Para Eduardo Amaral, presidente da Associação das Empresas do Complexo Industrial e Portuário do Pecém (Aecipp), o sucesso do terminal está relacionado a um modelo de negócios que une logística eficiente, atração de grandes empresas, política de incentivos e parceria com portos internacionais (ele é ligado ao Porto de Roterdã desde 2018). Tudo isso fortalece a competitividade global. 

Segundo a Associação, o Complexo ajuda a alavancar o Produto Interno Bruto (PIB) per capita de São Gonçalo do Amarante. Em 2002, a cidade estava na 66ª posição do Ceará, com média de R$2 mil; mas, desde 2017, ocupa o 1ª lugar, com mais de R$175 mil, segundo monitoramento do Instituto de Pesquisa e Estratégia Econômica do Ceará (Ipece).

102,5 mil
empregos diretos e indiretos são gerados pela movimentação do Porto, conforme a Aecipp.

“Desde sua implantação, o Porto do Pecém tem sido um vetor de crescimento para o Ceará. As empresas associadas à Aecipp respondem por mais de 92% do PIB da região. Além de empregos, o Porto impulsionou a modernização da infraestrutura e atraiu investimentos que impactam diretamente a qualidade de vida da população”, ressalta Amaral. 

Para qualificar o entorno, a entidade ainda promove programas de capacitação profissional, fomenta parcerias educacionais e incentiva projetos de responsabilidade social para melhorar as condições de vida dos habitantes da área.

Potência para o futuro 

O equipamento ainda desponta como um dos principais candidatos à indústria de Hidrogênio Verde (H2V), considerado o “combustível do futuro” para substituir o petróleo e o gás natural. Ele é produzido a partir de energias renováveis, como solar e eólica, das quais o Ceará é abundante.

O Pecém pretende formar a rota de H2V mais curta entre a América do Sul e a Europa. A produção no Complexo pode chegar a 1 milhão de toneladas/ano em 2030, tendo potencial para atender a 25% da demanda de importação de Roterdã.  

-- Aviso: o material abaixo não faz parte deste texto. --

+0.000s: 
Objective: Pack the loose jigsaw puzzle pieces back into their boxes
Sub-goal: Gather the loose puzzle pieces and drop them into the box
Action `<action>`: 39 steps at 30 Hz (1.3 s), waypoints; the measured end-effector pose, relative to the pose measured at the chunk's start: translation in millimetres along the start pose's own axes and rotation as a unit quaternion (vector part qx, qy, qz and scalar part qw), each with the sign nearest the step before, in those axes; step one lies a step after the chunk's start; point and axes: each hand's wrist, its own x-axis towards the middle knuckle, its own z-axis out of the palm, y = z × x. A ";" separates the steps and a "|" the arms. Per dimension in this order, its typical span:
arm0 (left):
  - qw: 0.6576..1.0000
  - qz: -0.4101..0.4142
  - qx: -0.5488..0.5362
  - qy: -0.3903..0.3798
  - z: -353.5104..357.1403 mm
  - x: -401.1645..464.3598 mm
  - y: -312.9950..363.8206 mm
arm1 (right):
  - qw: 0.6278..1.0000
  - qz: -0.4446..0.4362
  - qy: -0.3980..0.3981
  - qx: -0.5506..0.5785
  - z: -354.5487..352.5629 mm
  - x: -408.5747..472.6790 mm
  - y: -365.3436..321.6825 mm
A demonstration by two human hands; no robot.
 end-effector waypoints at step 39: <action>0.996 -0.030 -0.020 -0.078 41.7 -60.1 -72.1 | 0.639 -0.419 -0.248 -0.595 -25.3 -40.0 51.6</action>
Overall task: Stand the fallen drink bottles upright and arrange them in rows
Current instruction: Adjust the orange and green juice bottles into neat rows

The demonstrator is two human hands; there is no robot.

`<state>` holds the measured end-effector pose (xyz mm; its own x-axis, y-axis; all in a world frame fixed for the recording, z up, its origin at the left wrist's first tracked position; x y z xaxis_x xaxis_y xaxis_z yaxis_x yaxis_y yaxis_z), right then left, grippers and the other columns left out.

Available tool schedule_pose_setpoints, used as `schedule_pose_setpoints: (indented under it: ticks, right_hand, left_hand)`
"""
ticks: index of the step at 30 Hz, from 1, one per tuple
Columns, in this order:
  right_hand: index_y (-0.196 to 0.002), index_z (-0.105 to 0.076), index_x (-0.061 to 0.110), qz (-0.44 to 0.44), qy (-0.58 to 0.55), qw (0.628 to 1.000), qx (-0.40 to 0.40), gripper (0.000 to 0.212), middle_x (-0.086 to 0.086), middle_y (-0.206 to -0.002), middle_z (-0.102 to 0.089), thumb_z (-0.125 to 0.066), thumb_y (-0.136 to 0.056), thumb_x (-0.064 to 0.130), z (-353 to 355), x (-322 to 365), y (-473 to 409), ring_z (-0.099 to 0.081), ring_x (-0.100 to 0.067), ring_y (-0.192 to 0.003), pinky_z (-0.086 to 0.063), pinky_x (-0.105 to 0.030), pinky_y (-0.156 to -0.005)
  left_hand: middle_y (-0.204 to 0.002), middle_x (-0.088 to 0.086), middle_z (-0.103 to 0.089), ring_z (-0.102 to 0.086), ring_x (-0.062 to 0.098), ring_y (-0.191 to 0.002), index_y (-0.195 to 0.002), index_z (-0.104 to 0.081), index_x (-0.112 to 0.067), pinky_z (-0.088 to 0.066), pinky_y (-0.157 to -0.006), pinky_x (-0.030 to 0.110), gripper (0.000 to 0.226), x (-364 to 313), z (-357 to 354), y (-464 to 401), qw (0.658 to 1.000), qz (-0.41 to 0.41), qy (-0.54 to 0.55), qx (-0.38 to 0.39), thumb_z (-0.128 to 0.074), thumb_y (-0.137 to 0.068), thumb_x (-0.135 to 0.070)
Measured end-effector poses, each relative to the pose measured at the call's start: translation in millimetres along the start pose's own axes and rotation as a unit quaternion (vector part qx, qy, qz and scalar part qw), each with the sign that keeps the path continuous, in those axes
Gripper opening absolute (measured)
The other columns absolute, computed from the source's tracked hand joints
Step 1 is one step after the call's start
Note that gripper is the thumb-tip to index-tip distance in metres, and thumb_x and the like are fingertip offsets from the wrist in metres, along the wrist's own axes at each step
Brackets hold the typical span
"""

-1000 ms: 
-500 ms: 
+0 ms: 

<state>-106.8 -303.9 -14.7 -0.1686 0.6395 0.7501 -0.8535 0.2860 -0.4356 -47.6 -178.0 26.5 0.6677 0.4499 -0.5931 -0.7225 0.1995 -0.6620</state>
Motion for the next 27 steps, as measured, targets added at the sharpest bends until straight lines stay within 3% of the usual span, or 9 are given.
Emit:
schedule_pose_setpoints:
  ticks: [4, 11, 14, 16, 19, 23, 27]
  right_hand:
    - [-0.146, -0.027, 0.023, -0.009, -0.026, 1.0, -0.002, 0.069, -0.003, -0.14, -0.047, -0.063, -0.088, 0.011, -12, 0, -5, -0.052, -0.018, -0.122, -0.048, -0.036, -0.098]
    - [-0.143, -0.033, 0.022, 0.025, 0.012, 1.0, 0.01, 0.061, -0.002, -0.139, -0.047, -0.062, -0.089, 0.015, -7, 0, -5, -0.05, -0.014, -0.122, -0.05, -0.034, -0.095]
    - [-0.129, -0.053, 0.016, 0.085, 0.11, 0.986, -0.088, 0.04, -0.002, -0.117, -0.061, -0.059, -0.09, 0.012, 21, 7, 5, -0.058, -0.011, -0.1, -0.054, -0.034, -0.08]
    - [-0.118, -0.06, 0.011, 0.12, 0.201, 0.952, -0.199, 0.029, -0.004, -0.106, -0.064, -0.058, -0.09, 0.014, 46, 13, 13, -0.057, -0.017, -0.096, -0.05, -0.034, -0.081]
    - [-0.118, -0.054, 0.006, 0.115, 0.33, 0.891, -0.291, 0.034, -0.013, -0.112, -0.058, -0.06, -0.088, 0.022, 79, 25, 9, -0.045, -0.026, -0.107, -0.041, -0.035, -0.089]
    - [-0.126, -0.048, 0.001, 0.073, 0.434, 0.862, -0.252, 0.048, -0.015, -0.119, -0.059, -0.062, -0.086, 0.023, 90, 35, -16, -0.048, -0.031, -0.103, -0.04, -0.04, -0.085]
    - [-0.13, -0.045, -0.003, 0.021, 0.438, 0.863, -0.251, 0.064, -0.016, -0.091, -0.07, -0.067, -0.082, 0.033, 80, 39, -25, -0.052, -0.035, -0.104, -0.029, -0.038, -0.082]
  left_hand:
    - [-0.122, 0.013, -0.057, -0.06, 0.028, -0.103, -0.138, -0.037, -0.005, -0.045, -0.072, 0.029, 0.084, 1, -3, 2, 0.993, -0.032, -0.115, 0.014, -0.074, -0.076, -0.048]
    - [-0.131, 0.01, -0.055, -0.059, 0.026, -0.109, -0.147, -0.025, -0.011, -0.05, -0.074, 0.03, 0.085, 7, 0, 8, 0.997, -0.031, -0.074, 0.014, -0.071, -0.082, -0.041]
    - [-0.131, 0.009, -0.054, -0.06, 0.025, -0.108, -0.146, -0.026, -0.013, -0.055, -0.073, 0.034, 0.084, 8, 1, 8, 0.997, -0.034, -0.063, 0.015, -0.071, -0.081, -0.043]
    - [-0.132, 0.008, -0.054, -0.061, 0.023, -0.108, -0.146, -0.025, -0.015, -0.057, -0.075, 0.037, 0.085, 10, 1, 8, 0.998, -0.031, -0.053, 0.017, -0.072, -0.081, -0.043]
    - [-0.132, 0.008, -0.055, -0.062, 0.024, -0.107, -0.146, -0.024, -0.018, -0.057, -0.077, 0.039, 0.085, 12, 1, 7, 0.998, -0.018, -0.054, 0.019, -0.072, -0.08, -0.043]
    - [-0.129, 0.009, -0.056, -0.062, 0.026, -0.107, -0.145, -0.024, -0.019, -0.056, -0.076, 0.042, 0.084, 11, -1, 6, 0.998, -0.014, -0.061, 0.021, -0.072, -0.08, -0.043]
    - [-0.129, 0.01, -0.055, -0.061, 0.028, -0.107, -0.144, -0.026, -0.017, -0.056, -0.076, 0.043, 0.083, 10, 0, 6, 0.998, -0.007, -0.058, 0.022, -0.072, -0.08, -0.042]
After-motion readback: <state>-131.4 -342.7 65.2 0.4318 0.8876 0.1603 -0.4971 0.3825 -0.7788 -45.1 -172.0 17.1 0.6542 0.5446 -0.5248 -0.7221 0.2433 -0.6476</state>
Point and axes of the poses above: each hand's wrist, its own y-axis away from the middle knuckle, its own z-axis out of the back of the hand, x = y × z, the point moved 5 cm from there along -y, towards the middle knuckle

O termômetro hoje é bastante positivo, com grandes empresas internacionais já mostrando interesse em estabelecer operações no Pecém. As perspectivas de crescimento são amplas, tanto para o setor energético quanto para o fortalecimento da economia cearense, consolidando o Porto do Pecém como um líder global na produção de hidrogênio verde.
Eduardo Amaral
Presidente da Aecipp

O panorama futuro inclui ainda a construção do berço 5 (espaço para atracação de navios), que será destinado prioritariamente às cargas que chegarão ao Pecém por meio da Ferrovia Transnordestina. A conclusão da linha, ainda em construção no Centro-Sul do Ceará, está prevista para 2027 e pode dobrar a movimentação de cargas.

Segundo Eduardo Amaral, as empresas do Complexo estão “muito otimistas” com esse potencial. O volume de investimentos projetado é de US$ 30 bilhões até 2031, que devem gerar 50 mil empregos diretos e indiretos, contribuindo ainda mais para a qualificação da mão de obra local e o desenvolvimento tecnológico do Estado. 

Partindo desse exemplo, o diretor-presidente da Associação Brasileira dos Terminais Portuários (ABTP), Jesualdo Silva, comemora o crescimento da movimentação dos portos no cenário nacional tanto pelo aumento da demanda como pela desburocratização de processos, o que favorece a continuidade e até a ampliação dos investimentos no setor.

“Mais de 95% do nosso comércio exterior é feito através do setor portuário. É um setor crítico ao Brasil que impacta diretamente no nosso desempenho. Uma ‘saúde’ adequada dos portos significa maior PIB, maior riqueza, mais emprego e consequentemente, um impacto social elevadíssimo”, garante o gestor.